[Start of Attachment]

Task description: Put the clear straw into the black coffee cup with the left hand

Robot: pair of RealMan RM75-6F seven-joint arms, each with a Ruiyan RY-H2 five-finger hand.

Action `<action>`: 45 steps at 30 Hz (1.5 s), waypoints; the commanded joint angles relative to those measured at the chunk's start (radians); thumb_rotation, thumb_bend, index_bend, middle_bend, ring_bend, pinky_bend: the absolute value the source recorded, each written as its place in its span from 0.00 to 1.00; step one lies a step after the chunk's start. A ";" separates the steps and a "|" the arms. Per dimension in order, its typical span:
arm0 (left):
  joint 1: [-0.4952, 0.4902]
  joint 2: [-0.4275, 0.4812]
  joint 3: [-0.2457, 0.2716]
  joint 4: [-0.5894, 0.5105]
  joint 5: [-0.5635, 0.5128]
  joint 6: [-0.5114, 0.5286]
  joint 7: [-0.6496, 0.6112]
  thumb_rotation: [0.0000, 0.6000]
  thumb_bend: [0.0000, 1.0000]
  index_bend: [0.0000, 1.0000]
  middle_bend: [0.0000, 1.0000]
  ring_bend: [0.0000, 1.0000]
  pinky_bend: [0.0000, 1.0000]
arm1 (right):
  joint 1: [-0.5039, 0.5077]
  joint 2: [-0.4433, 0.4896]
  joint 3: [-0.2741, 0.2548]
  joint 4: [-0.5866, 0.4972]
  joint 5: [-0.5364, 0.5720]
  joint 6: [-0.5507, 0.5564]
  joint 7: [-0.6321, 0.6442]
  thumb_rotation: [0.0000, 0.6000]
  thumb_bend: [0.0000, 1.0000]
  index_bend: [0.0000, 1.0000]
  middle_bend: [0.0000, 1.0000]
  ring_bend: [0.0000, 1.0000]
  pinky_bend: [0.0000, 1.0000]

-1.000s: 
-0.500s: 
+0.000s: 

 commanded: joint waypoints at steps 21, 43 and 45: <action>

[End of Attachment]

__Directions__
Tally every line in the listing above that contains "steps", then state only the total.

__Expected answer__
2